Biological Distribution after Oral Administration of Radioiodine-Labeled Acetaminophen to Estimate Gastrointestinal Absorption Function via OATPs, OATs, and/or MRPs
Kakeru Sato,
Asuka Mizutani,
Yuka Muranaka,
Jianwei Yao,
Masato Kobayashi,
Kana Yamazaki,
Ryuichi Nishii,
Kodai Nishi,
Takeo Nakanishi,
Ikumi Tamai,
Keiichi Kawai
Affiliations
Kakeru Sato
Division of Health Sciences, Graduate School of Medical Sciences, Kanazawa University, 5-11-80 Kodatsuno, Kanazawa 920-0942, Japan
Asuka Mizutani
Faculty of Health Sciences, Institute of Medical, Pharmaceutical and Health Sciences, Kanazawa University, 5-11-80 Kodatsuno, Kanazawa 920-0942, Japan
Yuka Muranaka
Division of Health Sciences, Graduate School of Medical Sciences, Kanazawa University, 5-11-80 Kodatsuno, Kanazawa 920-0942, Japan
Jianwei Yao
Division of Health Sciences, Graduate School of Medical Sciences, Kanazawa University, 5-11-80 Kodatsuno, Kanazawa 920-0942, Japan
Masato Kobayashi
Faculty of Health Sciences, Institute of Medical, Pharmaceutical and Health Sciences, Kanazawa University, 5-11-80 Kodatsuno, Kanazawa 920-0942, Japan
Kana Yamazaki
Department of Molecular Imaging and Theranostics, Institute for Quantum Medical Science, Quantum Life and Medical Science Directorate, National Institutes for Quantum Science and Technology, 4-9-1 Anagawa, Inage 263-8555, Japan
Ryuichi Nishii
Department of Molecular Imaging and Theranostics, Institute for Quantum Medical Science, Quantum Life and Medical Science Directorate, National Institutes for Quantum Science and Technology, 4-9-1 Anagawa, Inage 263-8555, Japan
Kodai Nishi
Department of Radioisotope Medicine, Atomic Bomb Disease Institute, Nagasaki University, 1-12-4 Sakamoto, Nagasaki 852-8523, Japan
Takeo Nakanishi
Faculty of Pharmacy, Takasaki University of Health and Welfare, 60 Nakaorui-machi, Takasaki 370-0033, Japan
Ikumi Tamai
Faculty of Pharmaceutical Sciences, Institute of Medical, Pharmaceutical and Health Sciences, Kanazawa University, Kakuma, Kanazawa 920-1192, Japan
Keiichi Kawai
Faculty of Health Sciences, Institute of Medical, Pharmaceutical and Health Sciences, Kanazawa University, 5-11-80 Kodatsuno, Kanazawa 920-0942, Japan
We evaluated the whole-body distribution of orally-administered radioiodine-125 labeled acetaminophen (125I-AP) to estimate gastrointestinal absorption of anionic drugs. 125I-AP was added to human embryonic kidney (HEK)293 and Flp293 cells expressing human organic anion transporting polypeptide (OATP)1B1/3, OATP2B1, organic anion transporter (OAT)1/2/3, or carnitine/organic cation transporter (OCTN)2, with and without bromosulfalein (OATP and multidrug resistance-associated protein (MRP) inhibitor) and probenecid (OAT and MRP inhibitor).
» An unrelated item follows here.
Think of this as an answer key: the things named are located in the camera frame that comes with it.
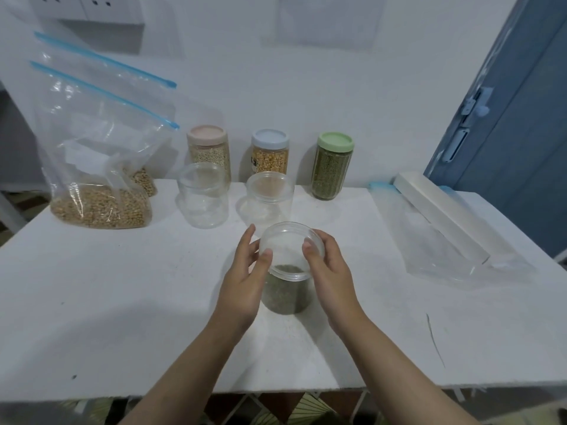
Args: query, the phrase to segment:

The biological distribution in mice was determined by oral administration of 125I-AP with and without bromosulfalein and by intravenous administration of 125I-AP. The uptake of 125I-AP was significantly higher in HEK293/OATP1B1, OATP1B3, OATP2B1, OAT1, and OAT2 cells than that in mock cells. Bromosulfalein and probenecid inhibited OATP- and OAT-mediated uptake, respectively. Moreover, 125I-AP was easily excreted in the urine when administered intravenously. The accumulation of 125I-AP was significantly lower in the blood and urinary bladder of mice receiving oral administration of both 125I-AP and bromosulfalein than those receiving only 125I-AP, but significantly higher in the small intestine due to inhibition of OATPs and/or MRPs. This study indicates that whole-body distribution after oral 125I-AP administration can be used to estimate gastrointestinal absorption in the small intestine via OATPs, OATs, and/or MRPs by measuring radioactivity in the urinary bladder.